# Brum - Museum Collections Centre Open Day 28th Oct



## baldrick (Oct 20, 2006)

C+P from an email, sorry.  But a mate went to the one in May and he raved about it  looks fucking wicked, to be fair.  Shall be going for sure  

OPEN DAY AT MUSEUM COLLECTIONS CENTRE

Another chance to see behind the scenes into the biggest Museum store imaginable. Stuffed from floor to ceiling with a mind boggling array of objects from sculptures and gargoyles to a collection of historic motorcars there really is something to fascinate everyone.


Due to the success and popularity of the first Open Day at the Museum Collections Centre in May a second one is being held on Saturday 28th October. The site is in Dolman St, Nechells just a couple of miles from the city centre and close to Duddeston Rail station and the No. 26 bus stop. Free parking is also available.  A vintage bus service, courtesy of Aston Manor Transport Museum, will travel between Birmingham Museum and Art Gallery and the Museum Collections Centre at regular intervals stopping on route at Thinktank.
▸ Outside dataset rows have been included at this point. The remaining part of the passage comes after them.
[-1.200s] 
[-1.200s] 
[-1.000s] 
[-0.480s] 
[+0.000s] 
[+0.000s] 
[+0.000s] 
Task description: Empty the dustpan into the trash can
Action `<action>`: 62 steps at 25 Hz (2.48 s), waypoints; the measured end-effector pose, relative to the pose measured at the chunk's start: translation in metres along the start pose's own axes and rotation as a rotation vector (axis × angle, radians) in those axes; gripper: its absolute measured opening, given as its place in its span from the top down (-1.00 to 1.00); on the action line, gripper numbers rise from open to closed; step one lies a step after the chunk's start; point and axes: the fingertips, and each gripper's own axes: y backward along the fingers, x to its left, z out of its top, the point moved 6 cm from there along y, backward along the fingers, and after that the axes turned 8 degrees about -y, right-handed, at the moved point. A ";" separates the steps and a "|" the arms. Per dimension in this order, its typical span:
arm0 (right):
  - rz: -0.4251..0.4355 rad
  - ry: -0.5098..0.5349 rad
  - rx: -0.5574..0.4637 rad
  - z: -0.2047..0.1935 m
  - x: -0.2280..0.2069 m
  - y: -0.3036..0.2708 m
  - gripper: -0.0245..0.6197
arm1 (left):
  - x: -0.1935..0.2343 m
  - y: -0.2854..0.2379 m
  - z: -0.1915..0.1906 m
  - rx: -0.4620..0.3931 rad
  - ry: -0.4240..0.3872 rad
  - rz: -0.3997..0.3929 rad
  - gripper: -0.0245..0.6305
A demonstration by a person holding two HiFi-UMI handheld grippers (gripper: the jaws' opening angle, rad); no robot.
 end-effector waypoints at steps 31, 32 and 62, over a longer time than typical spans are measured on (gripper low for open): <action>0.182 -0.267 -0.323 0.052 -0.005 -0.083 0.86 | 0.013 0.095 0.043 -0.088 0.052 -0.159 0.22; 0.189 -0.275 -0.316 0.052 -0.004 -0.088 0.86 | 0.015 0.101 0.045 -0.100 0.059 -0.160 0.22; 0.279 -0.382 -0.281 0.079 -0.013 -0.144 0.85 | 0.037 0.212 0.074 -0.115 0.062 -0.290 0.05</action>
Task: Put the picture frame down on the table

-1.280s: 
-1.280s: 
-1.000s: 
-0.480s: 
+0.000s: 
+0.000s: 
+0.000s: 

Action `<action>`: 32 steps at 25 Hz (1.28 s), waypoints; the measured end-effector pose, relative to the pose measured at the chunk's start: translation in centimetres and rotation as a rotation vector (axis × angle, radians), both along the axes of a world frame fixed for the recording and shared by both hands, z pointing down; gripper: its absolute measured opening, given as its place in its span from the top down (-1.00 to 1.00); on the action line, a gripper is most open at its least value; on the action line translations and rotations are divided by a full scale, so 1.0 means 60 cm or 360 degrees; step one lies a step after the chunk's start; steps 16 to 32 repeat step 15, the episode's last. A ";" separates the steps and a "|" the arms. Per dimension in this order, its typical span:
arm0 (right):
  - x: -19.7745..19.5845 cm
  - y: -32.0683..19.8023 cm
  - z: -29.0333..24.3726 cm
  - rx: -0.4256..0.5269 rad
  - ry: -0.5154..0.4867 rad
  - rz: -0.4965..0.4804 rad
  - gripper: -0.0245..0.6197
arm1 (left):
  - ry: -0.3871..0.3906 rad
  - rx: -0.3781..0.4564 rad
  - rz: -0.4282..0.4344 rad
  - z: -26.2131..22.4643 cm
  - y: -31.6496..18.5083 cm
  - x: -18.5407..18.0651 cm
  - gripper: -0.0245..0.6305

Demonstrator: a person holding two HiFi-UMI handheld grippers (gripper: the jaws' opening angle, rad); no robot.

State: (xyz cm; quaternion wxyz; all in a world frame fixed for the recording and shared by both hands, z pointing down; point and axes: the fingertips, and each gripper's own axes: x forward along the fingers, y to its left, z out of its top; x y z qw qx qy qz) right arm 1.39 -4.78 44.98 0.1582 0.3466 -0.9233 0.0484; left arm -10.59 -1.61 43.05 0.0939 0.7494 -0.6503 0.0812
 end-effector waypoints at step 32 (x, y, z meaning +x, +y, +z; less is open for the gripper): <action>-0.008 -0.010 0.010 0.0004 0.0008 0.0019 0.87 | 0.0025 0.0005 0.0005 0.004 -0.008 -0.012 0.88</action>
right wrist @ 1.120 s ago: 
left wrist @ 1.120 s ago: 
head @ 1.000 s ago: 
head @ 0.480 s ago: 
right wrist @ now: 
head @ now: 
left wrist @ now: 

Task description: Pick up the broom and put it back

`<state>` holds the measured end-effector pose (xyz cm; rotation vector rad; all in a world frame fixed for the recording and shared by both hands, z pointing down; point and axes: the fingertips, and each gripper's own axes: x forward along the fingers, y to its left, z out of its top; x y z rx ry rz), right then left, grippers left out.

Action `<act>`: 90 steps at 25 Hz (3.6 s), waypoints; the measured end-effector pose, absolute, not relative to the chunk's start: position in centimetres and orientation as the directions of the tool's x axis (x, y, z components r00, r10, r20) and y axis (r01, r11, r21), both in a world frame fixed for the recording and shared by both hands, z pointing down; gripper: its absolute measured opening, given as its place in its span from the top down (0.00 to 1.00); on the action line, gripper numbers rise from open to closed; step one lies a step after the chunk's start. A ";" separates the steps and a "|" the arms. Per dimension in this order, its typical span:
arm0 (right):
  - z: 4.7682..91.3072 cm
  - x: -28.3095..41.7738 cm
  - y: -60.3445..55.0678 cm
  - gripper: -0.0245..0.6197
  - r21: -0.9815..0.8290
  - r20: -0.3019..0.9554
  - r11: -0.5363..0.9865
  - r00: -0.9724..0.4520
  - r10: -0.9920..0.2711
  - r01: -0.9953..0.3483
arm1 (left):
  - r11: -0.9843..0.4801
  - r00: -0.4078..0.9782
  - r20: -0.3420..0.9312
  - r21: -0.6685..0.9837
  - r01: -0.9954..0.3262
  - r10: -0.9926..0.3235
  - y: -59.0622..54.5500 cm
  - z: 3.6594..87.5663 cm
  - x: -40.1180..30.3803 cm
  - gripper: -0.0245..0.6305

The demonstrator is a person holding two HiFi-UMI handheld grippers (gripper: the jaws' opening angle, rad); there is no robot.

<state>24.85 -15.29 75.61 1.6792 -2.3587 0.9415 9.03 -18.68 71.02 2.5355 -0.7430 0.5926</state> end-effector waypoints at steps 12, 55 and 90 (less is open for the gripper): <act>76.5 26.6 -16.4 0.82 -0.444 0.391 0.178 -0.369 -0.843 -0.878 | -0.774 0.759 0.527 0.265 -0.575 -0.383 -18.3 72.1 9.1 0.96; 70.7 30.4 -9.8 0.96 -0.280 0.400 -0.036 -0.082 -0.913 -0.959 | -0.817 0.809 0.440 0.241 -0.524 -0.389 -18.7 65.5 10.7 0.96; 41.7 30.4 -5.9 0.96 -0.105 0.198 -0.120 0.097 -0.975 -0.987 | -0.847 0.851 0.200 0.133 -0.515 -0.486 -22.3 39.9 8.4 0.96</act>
You can also visit the Aston Manor Transport Museum via the bus service (small entrance fee) to visit their great collections.

The Open Day is free and times are 10.00 - 4.30. For more information, a bus timetable or a map please contact Julia Kirby on  0121 303 2836 or by lotus notes email.


----------



## aqua (Oct 20, 2006)

arses I think we might be away 

that looks so cool  I think its just a friday night thing so if it is and I can speak on the saturday I'll be there


----------